● **TASK DIRECTIONS**
All the data below goes into the copy word for word, but the pictures don't.

● **DATASET EXCERPT**
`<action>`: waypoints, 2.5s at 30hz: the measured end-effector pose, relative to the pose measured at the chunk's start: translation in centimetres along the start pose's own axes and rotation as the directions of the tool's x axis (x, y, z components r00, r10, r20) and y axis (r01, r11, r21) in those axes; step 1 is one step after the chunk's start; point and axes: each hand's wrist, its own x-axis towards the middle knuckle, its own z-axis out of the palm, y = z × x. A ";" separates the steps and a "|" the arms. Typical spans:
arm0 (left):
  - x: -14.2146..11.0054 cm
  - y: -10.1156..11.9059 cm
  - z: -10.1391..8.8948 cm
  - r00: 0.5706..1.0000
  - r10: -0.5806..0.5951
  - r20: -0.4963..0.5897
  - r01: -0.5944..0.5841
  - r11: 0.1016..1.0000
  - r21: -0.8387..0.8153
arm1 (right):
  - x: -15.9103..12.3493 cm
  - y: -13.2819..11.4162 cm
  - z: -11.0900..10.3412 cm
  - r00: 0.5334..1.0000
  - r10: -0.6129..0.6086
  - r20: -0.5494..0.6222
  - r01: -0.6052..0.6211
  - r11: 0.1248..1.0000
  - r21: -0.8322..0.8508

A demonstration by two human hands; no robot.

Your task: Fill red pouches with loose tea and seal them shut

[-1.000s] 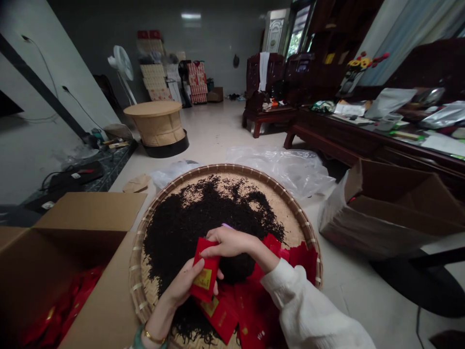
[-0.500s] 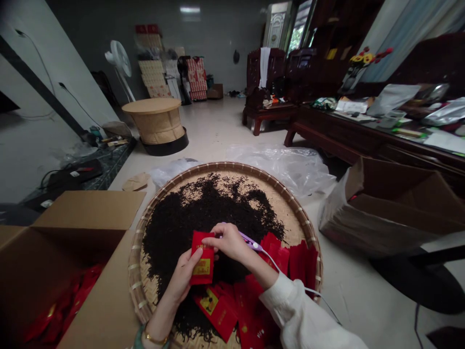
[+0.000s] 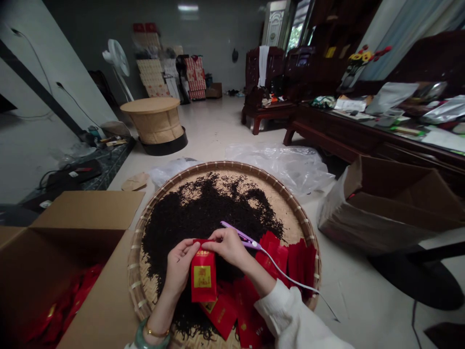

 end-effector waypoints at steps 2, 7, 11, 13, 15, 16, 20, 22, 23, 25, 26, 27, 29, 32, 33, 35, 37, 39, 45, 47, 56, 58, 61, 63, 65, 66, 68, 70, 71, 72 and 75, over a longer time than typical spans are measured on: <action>-0.2 -0.1 -0.2 0.978 -0.152 0.145 0.169 0.979 -0.114 | -0.2 0.4 0.4 0.999 -0.021 -0.027 0.021 1.000 0.010; -0.7 -1.2 -0.4 0.853 -0.403 0.333 0.468 0.871 -0.146 | -0.3 1.4 0.5 0.993 -0.097 -0.066 0.091 0.992 -0.086; -0.7 -1.3 -0.3 0.878 -0.394 0.274 0.449 0.875 -0.183 | 0.0 2.8 -1.5 0.962 -0.219 -0.164 0.119 0.874 -0.472; -0.5 -1.2 -0.3 0.889 -0.388 0.245 0.437 0.877 -0.198 | 0.0 3.9 -2.5 0.959 -0.226 -0.168 0.045 0.712 -0.701; -0.4 -1.0 -0.3 0.902 -0.371 0.223 0.415 0.886 -0.207 | -0.1 4.9 -3.0 0.976 -0.171 -0.134 -0.014 0.565 -0.825; -0.3 -0.9 -0.3 0.906 -0.361 0.219 0.405 0.891 -0.207 | -0.2 5.4 -3.1 0.983 -0.141 -0.119 -0.029 0.520 -0.853; -0.4 -0.6 -0.1 0.913 -0.351 0.206 0.388 0.905 -0.174 | 0.0 6.6 -3.4 0.992 -0.087 -0.091 -0.028 0.549 -0.835; -0.4 -0.5 -0.1 0.916 -0.357 0.182 0.385 0.910 -0.152 | 0.2 6.6 -4.0 0.989 -0.111 -0.094 0.001 0.653 -0.757; -0.4 -0.5 -0.1 0.918 -0.359 0.171 0.383 0.913 -0.141 | 0.3 6.4 -4.5 0.986 -0.132 -0.105 0.021 0.712 -0.702; -0.3 -0.6 -0.1 0.922 -0.355 0.152 0.374 0.920 -0.118 | 0.3 5.4 -5.5 0.978 -0.169 -0.120 0.071 0.817 -0.573; -0.3 -0.7 -0.1 0.925 -0.350 0.147 0.367 0.924 -0.105 | 0.3 4.6 -6.0 0.978 -0.180 -0.109 0.099 0.852 -0.515; -0.3 -0.7 0.0 0.928 -0.343 0.144 0.358 0.929 -0.091 | 0.2 3.6 -6.4 0.979 -0.187 -0.075 0.132 0.875 -0.465; -0.3 -0.9 0.2 0.935 -0.323 0.145 0.335 0.940 -0.061 | -0.1 1.5 -6.8 0.980 -0.187 0.063 0.196 0.887 -0.417; -0.3 -1.0 0.7 0.941 -0.296 0.165 0.301 0.954 -0.003 | -0.3 -1.3 -6.2 0.962 -0.169 0.213 0.251 0.856 -0.453; -0.4 -1.0 0.9 0.941 -0.290 0.173 0.292 0.956 0.015 | -0.3 -1.9 -5.7 0.957 -0.156 0.246 0.258 0.844 -0.470; -0.5 -0.9 1.2 0.942 -0.279 0.186 0.277 0.960 0.038 | 0.0 -2.6 -4.8 0.950 -0.129 0.285 0.260 0.831 -0.491; -0.6 -0.7 1.4 0.943 -0.270 0.197 0.264 0.963 0.053 | 0.2 -2.9 -4.0 0.948 -0.109 0.301 0.249 0.842 -0.479; -0.7 -0.6 1.4 0.940 -0.273 0.204 0.262 0.962 0.082 | 0.4 -3.0 -3.4 0.949 -0.095 0.301 0.226 0.869 -0.440; -1.1 -0.7 1.3 0.925 -0.299 0.234 0.290 0.954 0.071 | 0.5 -3.5 -3.2 0.947 -0.107 0.304 0.238 0.869 -0.434; -1.2 -0.8 1.4 0.919 -0.309 0.246 0.320 0.948 -0.005 | 0.5 -3.6 -3.3 0.946 -0.122 0.302 0.251 0.864 -0.437; -1.3 -1.5 1.0 0.820 -0.464 0.335 0.542 0.819 -0.192 | 0.4 -3.8 -3.2 0.950 -0.159 0.270 0.264 0.870 -0.418; -1.3 -1.6 0.9 0.835 -0.458 0.305 0.527 0.826 -0.202 | 0.4 -3.8 -3.1 0.950 -0.152 0.272 0.259 0.870 -0.420; -1.3 -2.0 0.8 0.845 -0.452 0.284 0.514 0.833 -0.203 | 0.3 -3.7 -3.2 0.949 -0.152 0.276 0.263 0.865 -0.427; -1.3 -2.3 0.7 0.844 -0.453 0.288 0.514 0.837 -0.191 | 0.3 -3.6 -3.3 0.946 -0.163 0.280 0.275 0.860 -0.430; -1.2 -2.5 0.7 0.856 -0.441 0.271 0.497 0.845 -0.195 | 0.3 -3.5 -3.3 0.945 -0.166 0.282 0.279 0.859 -0.429; -1.2 -2.6 0.7 0.862 -0.434 0.262 0.489 0.849 -0.200 | 0.3 -3.5 -3.4 0.945 -0.165 0.283 0.279 0.859 -0.430; -1.2 -2.7 0.9 0.870 -0.424 0.252 0.476 0.854 -0.209 | 0.2 -3.5 -3.4 0.944 -0.165 0.285 0.279 0.860 -0.428; -1.2 -2.6 1.0 0.876 -0.415 0.247 0.468 0.857 -0.217 | 0.2 -3.5 -3.4 0.944 -0.169 0.282 0.280 0.863 -0.421; -1.2 -2.5 1.1 0.877 -0.414 0.244 0.466 0.857 -0.220 | 0.2 -3.6 -3.4 0.944 -0.169 0.282 0.280 0.864 -0.418; -1.3 -2.5 1.2 0.877 -0.416 0.239 0.467 0.856 -0.223 | 0.2 -3.6 -3.4 0.944 -0.167 0.284 0.277 0.868 -0.413; -1.4 -2.3 1.3 0.879 -0.426 0.214 0.468 0.855 -0.224 | 0.3 -3.5 -3.6 0.945 -0.137 0.296 0.252 0.883 -0.396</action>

● **RESPONSE TO THE EXERCISE**
`<action>`: waypoints, 2.5s at 30hz: the measured end-effector pose, relative to the pose measured at the chunk's start: translation in centimetres along the start pose's own axes and rotation as the directions of the tool's x axis (x, y, z components r00, r10, r20) and y axis (r01, r11, r21) in those axes; step 1 is one step after the chunk's start; point and axes: each hand's wrist, its own x-axis towards the middle knuckle, its own z-axis out of the palm, y = z × x. A ";" separates the steps and a "|" the arms. Typical spans:
arm0 (left):
  - x: -14.2146..11.0054 cm
  - y: -10.1156..11.9059 cm
  - z: -10.1391..8.8948 cm
  - r00: 0.5706..1.0000
  - r10: -0.5806..0.5951
  - r20: -0.4963..0.5897
  - r01: -0.5944..0.5841
  - r11: 0.1016..1.0000
  - r21: -0.8387..0.8153
arm1 (right):
  - x: -15.9103..12.3493 cm
  - y: -13.2819..11.4162 cm
  - z: -11.0900..10.3412 cm
  - r00: 0.5334..1.0000
  - r10: -0.6129..0.6086
  - r20: -0.5494..0.6222
  - r01: -0.6052..0.6211
  - r11: 0.1248..1.0000
  - r21: -0.8322..0.8508

A demonstration by two human hands; no robot.

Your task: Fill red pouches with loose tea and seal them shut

[-1.000s] 
[-0.500s] 
[+0.000s] 

 end-effector waypoints at steps 2, 7, 11, 13, 15, 16, 20, 22, 23, 25, 26, 27, 29, 32, 33, 35, 37, 39, 45, 47, 56, 58, 61, 63, 65, 66, 68, 70, 71, 72 and 75, over a longer time than typical spans are measured on: <action>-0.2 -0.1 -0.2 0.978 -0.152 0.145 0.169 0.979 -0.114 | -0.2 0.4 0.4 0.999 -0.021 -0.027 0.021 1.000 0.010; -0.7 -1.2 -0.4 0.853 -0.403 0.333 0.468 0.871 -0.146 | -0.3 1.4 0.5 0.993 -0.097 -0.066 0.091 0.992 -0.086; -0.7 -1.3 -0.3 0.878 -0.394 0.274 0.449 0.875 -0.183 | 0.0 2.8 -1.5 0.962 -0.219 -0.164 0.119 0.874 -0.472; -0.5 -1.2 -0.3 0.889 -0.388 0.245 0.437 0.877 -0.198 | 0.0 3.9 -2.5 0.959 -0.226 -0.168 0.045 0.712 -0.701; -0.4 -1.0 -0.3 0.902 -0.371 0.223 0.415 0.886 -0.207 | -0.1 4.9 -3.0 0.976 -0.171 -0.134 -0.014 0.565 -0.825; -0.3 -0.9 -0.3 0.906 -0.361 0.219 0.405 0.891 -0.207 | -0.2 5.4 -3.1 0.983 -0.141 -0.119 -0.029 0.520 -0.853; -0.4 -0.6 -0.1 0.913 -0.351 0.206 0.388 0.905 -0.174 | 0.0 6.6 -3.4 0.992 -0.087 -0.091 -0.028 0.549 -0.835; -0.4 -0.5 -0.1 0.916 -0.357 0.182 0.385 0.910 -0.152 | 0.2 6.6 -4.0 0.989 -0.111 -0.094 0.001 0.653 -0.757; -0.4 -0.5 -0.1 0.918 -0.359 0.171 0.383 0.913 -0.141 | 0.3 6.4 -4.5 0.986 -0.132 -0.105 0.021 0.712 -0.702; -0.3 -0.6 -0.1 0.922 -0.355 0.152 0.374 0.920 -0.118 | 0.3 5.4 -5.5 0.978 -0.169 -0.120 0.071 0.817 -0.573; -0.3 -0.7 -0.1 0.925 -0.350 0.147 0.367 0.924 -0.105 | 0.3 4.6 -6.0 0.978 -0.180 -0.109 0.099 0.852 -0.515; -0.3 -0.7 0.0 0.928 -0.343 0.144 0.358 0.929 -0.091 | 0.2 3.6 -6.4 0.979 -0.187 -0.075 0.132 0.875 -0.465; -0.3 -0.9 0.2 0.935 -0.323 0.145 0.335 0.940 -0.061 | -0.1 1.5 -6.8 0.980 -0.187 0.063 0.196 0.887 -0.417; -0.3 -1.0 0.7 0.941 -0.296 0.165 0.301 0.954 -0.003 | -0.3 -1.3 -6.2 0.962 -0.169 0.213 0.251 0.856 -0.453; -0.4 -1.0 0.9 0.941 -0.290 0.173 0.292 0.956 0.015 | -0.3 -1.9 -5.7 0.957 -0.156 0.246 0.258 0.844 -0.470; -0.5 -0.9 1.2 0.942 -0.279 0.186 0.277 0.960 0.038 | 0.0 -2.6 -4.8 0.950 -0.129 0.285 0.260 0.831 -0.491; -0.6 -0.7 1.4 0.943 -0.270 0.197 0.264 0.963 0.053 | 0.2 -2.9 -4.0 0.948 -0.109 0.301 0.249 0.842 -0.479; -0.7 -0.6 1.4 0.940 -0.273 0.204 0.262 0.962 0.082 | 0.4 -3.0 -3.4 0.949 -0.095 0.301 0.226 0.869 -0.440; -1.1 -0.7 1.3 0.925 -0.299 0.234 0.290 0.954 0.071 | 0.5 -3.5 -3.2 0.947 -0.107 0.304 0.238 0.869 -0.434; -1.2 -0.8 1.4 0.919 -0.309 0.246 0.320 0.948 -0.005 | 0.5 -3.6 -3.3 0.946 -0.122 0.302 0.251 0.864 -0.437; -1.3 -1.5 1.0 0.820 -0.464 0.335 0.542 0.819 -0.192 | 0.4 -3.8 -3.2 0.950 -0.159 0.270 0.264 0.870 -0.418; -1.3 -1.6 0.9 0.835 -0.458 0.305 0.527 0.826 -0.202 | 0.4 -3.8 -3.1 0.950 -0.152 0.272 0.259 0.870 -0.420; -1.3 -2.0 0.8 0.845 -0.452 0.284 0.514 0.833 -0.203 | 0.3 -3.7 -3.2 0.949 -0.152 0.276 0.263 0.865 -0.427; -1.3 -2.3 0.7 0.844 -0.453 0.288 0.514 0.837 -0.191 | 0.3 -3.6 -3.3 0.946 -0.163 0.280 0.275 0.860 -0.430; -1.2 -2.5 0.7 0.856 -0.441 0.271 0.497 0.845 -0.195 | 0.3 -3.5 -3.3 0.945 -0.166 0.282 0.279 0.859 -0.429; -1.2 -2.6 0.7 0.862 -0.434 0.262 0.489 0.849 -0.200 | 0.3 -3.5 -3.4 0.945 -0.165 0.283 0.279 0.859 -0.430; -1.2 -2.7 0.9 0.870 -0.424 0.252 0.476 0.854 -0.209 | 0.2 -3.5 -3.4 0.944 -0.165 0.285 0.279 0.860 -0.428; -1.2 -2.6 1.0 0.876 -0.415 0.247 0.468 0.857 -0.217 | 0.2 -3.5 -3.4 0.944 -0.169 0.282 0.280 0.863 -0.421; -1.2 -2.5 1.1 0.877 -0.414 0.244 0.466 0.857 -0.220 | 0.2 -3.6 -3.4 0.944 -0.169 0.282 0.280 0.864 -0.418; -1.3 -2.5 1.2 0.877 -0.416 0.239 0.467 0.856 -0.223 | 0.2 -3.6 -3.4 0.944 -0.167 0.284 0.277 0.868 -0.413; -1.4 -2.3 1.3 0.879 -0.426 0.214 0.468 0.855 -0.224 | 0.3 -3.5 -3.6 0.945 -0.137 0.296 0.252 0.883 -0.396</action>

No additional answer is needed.